Task directions
Only one stretch of the data below is wanted: the lines starting at the one with "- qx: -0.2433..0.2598" and ending at the one with "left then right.", both included, given again exactly.

Recorded data
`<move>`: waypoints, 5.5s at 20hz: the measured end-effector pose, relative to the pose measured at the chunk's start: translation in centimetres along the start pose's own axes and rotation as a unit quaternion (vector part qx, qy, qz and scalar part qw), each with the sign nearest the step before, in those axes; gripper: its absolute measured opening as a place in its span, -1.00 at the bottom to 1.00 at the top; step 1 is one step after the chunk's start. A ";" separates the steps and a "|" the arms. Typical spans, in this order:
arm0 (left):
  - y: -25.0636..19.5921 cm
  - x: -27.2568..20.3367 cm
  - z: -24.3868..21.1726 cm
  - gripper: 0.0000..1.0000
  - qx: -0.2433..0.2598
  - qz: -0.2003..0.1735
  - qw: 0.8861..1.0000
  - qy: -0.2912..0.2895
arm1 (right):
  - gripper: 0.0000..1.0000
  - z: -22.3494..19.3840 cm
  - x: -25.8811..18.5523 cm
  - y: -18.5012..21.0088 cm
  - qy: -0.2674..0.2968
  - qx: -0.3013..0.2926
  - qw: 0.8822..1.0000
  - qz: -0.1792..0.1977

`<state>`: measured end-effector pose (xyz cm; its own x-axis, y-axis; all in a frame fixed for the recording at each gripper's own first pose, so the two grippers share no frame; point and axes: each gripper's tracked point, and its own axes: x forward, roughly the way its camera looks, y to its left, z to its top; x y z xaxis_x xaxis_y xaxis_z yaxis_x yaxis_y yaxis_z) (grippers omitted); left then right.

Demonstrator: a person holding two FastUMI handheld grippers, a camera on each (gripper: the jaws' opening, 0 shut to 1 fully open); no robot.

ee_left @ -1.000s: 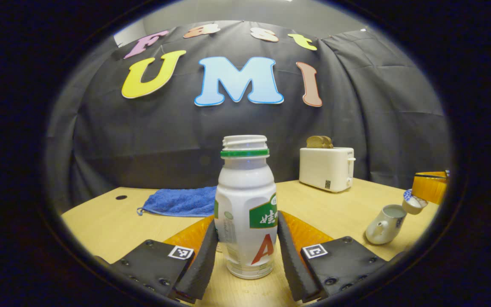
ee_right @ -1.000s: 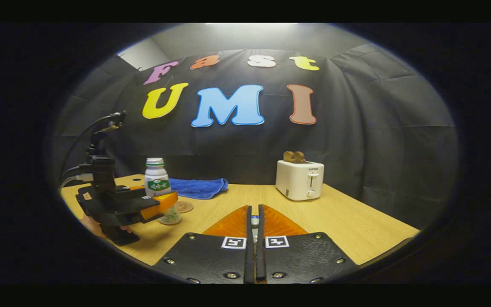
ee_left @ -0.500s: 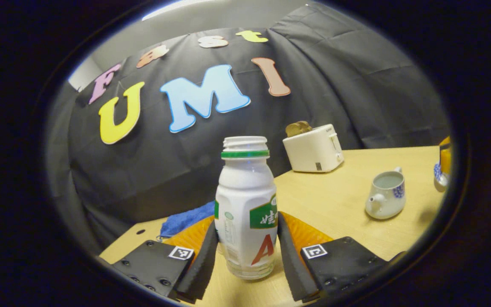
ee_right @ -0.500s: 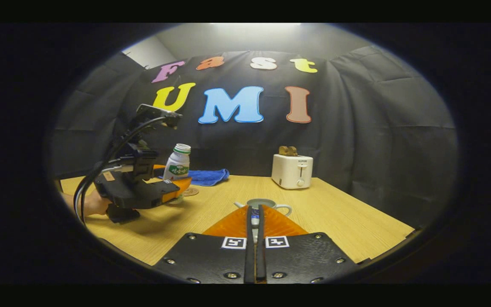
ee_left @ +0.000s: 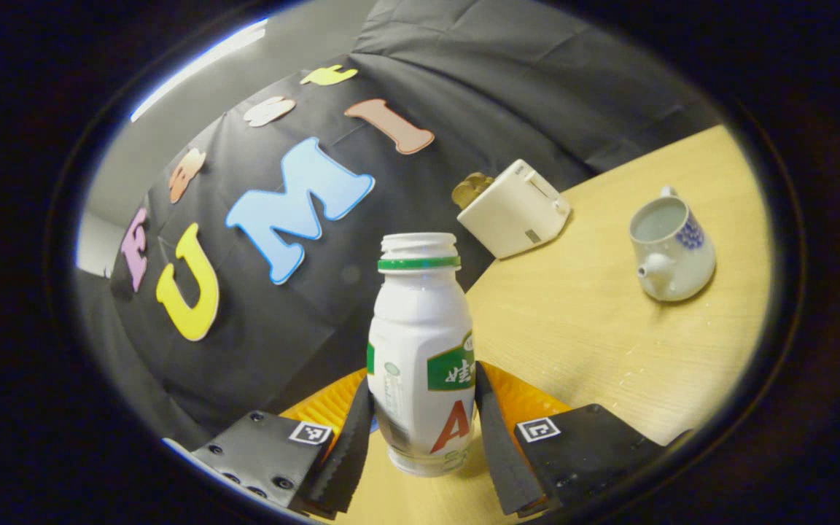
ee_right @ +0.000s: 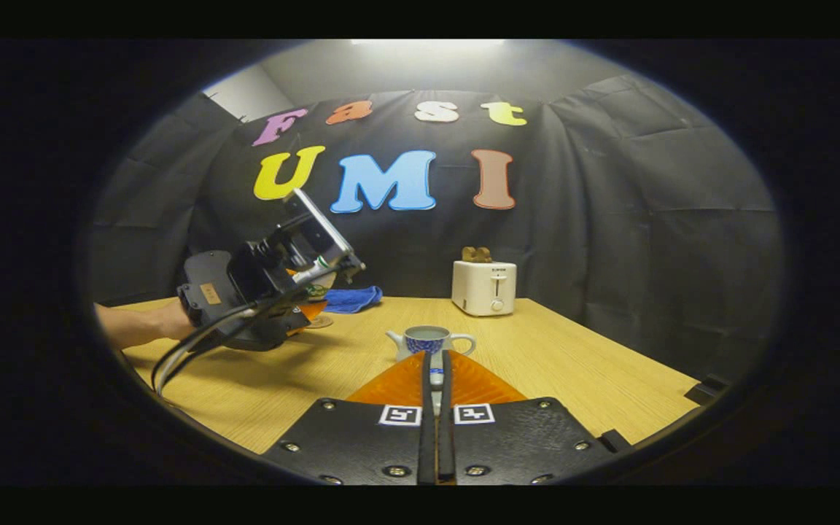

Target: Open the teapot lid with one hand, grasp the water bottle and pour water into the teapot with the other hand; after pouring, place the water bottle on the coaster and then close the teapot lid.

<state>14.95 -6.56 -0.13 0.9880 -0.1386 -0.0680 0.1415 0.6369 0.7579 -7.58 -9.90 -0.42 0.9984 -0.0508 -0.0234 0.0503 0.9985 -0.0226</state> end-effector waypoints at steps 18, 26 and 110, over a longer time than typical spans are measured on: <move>-6.3 1.0 5.2 0.63 0.271 -0.039 0.960 -0.050 | -1.00 -0.2 -1.2 -2.0 0.003 0.016 1.000 -0.016; -6.8 1.0 6.0 0.63 0.323 -0.041 0.944 -0.056 | -1.00 -0.3 -1.3 -2.2 0.006 0.016 1.000 -0.017; -4.8 0.5 10.4 0.54 0.538 0.001 0.838 -0.092 | -0.96 -1.7 -1.2 -2.6 0.031 0.027 0.999 -0.012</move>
<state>14.07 -17.61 2.95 0.9479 -0.3160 -0.0393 -0.0957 -0.4004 0.9113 -8.90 -12.50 -2.06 0.9937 -0.0735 -0.0851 0.0763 0.9966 0.0300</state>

Answer to this exercise
  - qx: -0.2433..0.2598
  - qz: -0.2003..0.1735
  - qw: 0.8861..1.0000
  - qy: -0.2912..0.2895
arm1 (right):
  - gripper: 0.0000..1.0000
  - z: -22.3494..19.3840 cm
  - x: -25.8811..18.5523 cm
  - y: -18.5012..21.0088 cm
  - qy: -0.2674..0.2968
  - qx: -0.3013..0.2926
  - qw: 0.8822..1.0000
  - qz: -0.1792..0.1977

`<state>`: measured end-effector pose (xyz cm; its own x-axis, y-axis; all in a frame fixed for the recording at each gripper's own first pose, so the two grippers share no frame; point and axes: each gripper's tracked point, and its own axes: x forward, roughly the way its camera looks, y to its left, z to its top; x y z xaxis_x xaxis_y xaxis_z yaxis_x yaxis_y yaxis_z) (grippers omitted); left then right.

The output contains nothing further.